*WHAT YOU NEED TO DO:* Return the entries in full, exactly as written.

====================

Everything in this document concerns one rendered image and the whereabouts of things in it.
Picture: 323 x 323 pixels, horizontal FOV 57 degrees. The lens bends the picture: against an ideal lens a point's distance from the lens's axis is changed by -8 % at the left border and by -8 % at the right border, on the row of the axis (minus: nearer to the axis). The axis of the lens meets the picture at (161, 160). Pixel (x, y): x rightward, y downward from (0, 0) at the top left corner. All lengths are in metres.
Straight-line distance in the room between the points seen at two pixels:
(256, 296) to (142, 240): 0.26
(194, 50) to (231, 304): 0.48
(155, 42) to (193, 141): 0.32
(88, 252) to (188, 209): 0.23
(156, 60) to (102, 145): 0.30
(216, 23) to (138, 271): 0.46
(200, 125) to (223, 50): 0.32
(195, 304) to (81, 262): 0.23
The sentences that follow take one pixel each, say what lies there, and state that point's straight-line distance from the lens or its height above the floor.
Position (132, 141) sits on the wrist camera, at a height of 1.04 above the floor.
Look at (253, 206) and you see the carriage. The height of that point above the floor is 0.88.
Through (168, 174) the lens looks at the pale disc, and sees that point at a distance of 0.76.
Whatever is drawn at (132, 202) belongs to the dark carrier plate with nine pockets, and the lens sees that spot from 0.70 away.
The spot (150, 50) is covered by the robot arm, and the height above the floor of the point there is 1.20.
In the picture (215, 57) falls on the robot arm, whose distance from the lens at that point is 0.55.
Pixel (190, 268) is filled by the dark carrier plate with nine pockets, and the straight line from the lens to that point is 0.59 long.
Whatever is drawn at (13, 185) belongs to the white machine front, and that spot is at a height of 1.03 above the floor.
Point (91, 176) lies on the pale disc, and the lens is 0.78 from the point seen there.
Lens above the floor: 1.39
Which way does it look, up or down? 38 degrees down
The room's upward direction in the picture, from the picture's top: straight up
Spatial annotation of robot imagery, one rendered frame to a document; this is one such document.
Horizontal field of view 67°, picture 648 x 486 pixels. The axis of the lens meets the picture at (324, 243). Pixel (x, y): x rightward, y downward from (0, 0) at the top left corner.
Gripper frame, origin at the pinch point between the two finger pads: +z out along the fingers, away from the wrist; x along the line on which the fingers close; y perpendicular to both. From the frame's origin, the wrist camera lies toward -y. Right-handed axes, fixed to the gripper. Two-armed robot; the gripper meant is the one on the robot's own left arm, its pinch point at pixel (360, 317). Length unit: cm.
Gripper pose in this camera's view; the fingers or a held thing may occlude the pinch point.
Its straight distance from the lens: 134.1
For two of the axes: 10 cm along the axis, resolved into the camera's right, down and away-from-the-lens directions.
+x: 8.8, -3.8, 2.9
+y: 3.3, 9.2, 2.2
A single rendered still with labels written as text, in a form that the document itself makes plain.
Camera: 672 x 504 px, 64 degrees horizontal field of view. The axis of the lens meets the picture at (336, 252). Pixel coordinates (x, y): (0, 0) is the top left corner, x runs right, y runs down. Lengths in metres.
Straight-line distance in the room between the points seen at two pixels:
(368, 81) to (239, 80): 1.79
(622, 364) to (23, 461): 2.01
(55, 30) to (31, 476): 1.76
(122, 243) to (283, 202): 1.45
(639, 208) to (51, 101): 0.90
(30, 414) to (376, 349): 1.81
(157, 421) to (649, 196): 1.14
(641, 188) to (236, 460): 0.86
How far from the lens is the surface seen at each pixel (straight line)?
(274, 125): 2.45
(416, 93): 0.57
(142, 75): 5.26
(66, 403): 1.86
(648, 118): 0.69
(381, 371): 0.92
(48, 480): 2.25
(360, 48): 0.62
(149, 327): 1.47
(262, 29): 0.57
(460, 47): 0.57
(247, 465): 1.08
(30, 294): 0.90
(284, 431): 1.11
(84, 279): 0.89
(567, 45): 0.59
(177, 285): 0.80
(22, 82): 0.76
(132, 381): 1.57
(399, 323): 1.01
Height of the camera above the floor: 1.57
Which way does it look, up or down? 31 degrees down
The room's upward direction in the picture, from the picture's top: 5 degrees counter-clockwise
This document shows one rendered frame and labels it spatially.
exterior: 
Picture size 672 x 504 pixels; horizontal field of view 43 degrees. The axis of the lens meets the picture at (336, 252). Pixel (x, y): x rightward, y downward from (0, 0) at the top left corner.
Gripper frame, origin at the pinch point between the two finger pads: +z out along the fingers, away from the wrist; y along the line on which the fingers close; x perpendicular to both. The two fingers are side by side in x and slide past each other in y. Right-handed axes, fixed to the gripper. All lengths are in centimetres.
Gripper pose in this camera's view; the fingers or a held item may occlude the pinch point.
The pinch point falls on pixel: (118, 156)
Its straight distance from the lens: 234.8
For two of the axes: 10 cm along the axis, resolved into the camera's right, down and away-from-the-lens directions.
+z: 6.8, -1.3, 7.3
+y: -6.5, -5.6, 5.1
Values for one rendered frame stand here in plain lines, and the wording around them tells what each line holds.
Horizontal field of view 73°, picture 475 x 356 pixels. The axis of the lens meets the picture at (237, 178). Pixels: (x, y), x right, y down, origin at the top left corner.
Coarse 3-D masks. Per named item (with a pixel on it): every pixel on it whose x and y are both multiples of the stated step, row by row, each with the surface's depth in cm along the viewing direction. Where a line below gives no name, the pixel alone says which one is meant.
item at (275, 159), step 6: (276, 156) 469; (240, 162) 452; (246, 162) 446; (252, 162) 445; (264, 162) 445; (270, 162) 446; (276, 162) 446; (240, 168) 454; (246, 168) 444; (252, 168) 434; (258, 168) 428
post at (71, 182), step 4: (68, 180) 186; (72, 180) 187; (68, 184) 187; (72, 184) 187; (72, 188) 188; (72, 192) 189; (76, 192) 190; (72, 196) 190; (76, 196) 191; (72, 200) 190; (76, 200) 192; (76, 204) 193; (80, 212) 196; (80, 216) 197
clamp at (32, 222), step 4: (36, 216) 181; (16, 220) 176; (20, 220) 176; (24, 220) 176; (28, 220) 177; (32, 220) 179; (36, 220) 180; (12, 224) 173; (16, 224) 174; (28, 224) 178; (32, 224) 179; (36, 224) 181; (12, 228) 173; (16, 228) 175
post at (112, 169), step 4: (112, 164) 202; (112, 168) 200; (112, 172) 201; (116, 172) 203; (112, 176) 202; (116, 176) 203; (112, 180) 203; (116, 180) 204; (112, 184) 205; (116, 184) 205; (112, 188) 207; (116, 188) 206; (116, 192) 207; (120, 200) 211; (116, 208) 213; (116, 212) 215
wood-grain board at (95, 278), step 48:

====================

*RESULT OF THIS EXERCISE:*
Everything in this document concerns one rendered image and the whereabouts of things in it.
Picture: 323 x 323 pixels, horizontal FOV 57 degrees. The lens bends the picture: against an ideal lens a point's distance from the lens's axis is changed by -8 % at the left border and by -8 % at the right border, on the row of the axis (minus: nearer to the axis). The axis of the lens meets the picture at (161, 160). Pixel (x, y): x rightward, y downward from (0, 0) at the top left corner. All lengths are in metres.
Straight-line distance in the room between the points seen at two pixels:
(256, 296) to (142, 240): 0.26
(194, 50) to (231, 304): 0.48
(155, 42) to (193, 141): 0.32
(88, 252) to (188, 209): 0.23
(156, 60) to (102, 145): 0.30
(216, 23) to (138, 271): 0.46
(200, 125) to (223, 50): 0.32
(195, 304) to (81, 262): 0.23
The sentences that follow take one pixel each, say what lies there, and state that point's straight-line distance from the lens or its height above the floor.
Position (132, 141) sits on the wrist camera, at a height of 1.04 above the floor.
Look at (253, 206) and you see the carriage. The height of that point above the floor is 0.88.
Through (168, 174) the lens looks at the pale disc, and sees that point at a distance of 0.76.
Whatever is drawn at (132, 202) belongs to the dark carrier plate with nine pockets, and the lens sees that spot from 0.70 away.
The spot (150, 50) is covered by the robot arm, and the height above the floor of the point there is 1.20.
In the picture (215, 57) falls on the robot arm, whose distance from the lens at that point is 0.55.
Pixel (190, 268) is filled by the dark carrier plate with nine pockets, and the straight line from the lens to that point is 0.59 long.
Whatever is drawn at (13, 185) belongs to the white machine front, and that spot is at a height of 1.03 above the floor.
Point (91, 176) lies on the pale disc, and the lens is 0.78 from the point seen there.
Lens above the floor: 1.39
Which way does it look, up or down? 38 degrees down
The room's upward direction in the picture, from the picture's top: straight up
Spatial annotation of robot imagery, one rendered frame to a document; this is one such document.
Horizontal field of view 67°, picture 648 x 486 pixels. The axis of the lens meets the picture at (324, 243). Pixel (x, y): x rightward, y downward from (0, 0) at the top left corner.
Gripper frame, origin at the pinch point between the two finger pads: +z out along the fingers, away from the wrist; x along the line on which the fingers close; y perpendicular to both. From the frame's origin, the wrist camera lies toward -y. Right-handed axes, fixed to the gripper. Two-armed robot; the gripper meant is the one on the robot's own left arm, its pinch point at pixel (360, 317). Length unit: cm.
Gripper pose in this camera's view; the fingers or a held thing may occlude the pinch point.
Its straight distance from the lens: 134.1
For two of the axes: 10 cm along the axis, resolved into the camera's right, down and away-from-the-lens directions.
+x: 8.8, -3.8, 2.9
+y: 3.3, 9.2, 2.2
A single rendered still with labels written as text, in a form that the document itself makes plain.
Camera: 672 x 504 px, 64 degrees horizontal field of view. The axis of the lens meets the picture at (336, 252). Pixel coordinates (x, y): (0, 0) is the top left corner, x runs right, y runs down. Lengths in metres.
Straight-line distance in the room between the points seen at two pixels:
(368, 81) to (239, 80): 1.79
(622, 364) to (23, 461): 2.01
(55, 30) to (31, 476): 1.76
(122, 243) to (283, 202): 1.45
(639, 208) to (51, 101): 0.90
(30, 414) to (376, 349): 1.81
(157, 421) to (649, 196): 1.14
(641, 188) to (236, 460): 0.86
How far from the lens is the surface seen at each pixel (straight line)?
(274, 125): 2.45
(416, 93): 0.57
(142, 75): 5.26
(66, 403): 1.86
(648, 118): 0.69
(381, 371): 0.92
(48, 480): 2.25
(360, 48): 0.62
(149, 327): 1.47
(262, 29): 0.57
(460, 47): 0.57
(247, 465): 1.08
(30, 294): 0.90
(284, 431): 1.11
(84, 279): 0.89
(567, 45): 0.59
(177, 285): 0.80
(22, 82): 0.76
(132, 381): 1.57
(399, 323): 1.01
Height of the camera above the floor: 1.57
Which way does it look, up or down? 31 degrees down
The room's upward direction in the picture, from the picture's top: 5 degrees counter-clockwise
This document shows one rendered frame and labels it spatially.
exterior: 
Picture size 672 x 504 pixels; horizontal field of view 43 degrees. The axis of the lens meets the picture at (336, 252). Pixel (x, y): x rightward, y downward from (0, 0) at the top left corner.
Gripper frame, origin at the pinch point between the two finger pads: +z out along the fingers, away from the wrist; y along the line on which the fingers close; x perpendicular to both. The two fingers are side by side in x and slide past each other in y. Right-handed axes, fixed to the gripper. All lengths are in centimetres.
Gripper pose in this camera's view; the fingers or a held item may occlude the pinch point.
The pinch point falls on pixel: (118, 156)
Its straight distance from the lens: 234.8
For two of the axes: 10 cm along the axis, resolved into the camera's right, down and away-from-the-lens directions.
+z: 6.8, -1.3, 7.3
+y: -6.5, -5.6, 5.1
Values for one rendered frame stand here in plain lines, and the wording around them tells what each line holds.
Horizontal field of view 73°, picture 475 x 356 pixels. The axis of the lens meets the picture at (237, 178). Pixels: (x, y), x right, y down, origin at the top left corner.
Coarse 3-D masks. Per named item (with a pixel on it): every pixel on it whose x and y are both multiples of the stated step, row by row, each with the surface's depth in cm along the viewing direction. Where a line below gives no name, the pixel alone says which one is meant.
item at (275, 159), step 6: (276, 156) 469; (240, 162) 452; (246, 162) 446; (252, 162) 445; (264, 162) 445; (270, 162) 446; (276, 162) 446; (240, 168) 454; (246, 168) 444; (252, 168) 434; (258, 168) 428
post at (71, 182), step 4: (68, 180) 186; (72, 180) 187; (68, 184) 187; (72, 184) 187; (72, 188) 188; (72, 192) 189; (76, 192) 190; (72, 196) 190; (76, 196) 191; (72, 200) 190; (76, 200) 192; (76, 204) 193; (80, 212) 196; (80, 216) 197
clamp at (32, 222), step 4: (36, 216) 181; (16, 220) 176; (20, 220) 176; (24, 220) 176; (28, 220) 177; (32, 220) 179; (36, 220) 180; (12, 224) 173; (16, 224) 174; (28, 224) 178; (32, 224) 179; (36, 224) 181; (12, 228) 173; (16, 228) 175
post at (112, 169), step 4: (112, 164) 202; (112, 168) 200; (112, 172) 201; (116, 172) 203; (112, 176) 202; (116, 176) 203; (112, 180) 203; (116, 180) 204; (112, 184) 205; (116, 184) 205; (112, 188) 207; (116, 188) 206; (116, 192) 207; (120, 200) 211; (116, 208) 213; (116, 212) 215
wood-grain board at (95, 278), step 48:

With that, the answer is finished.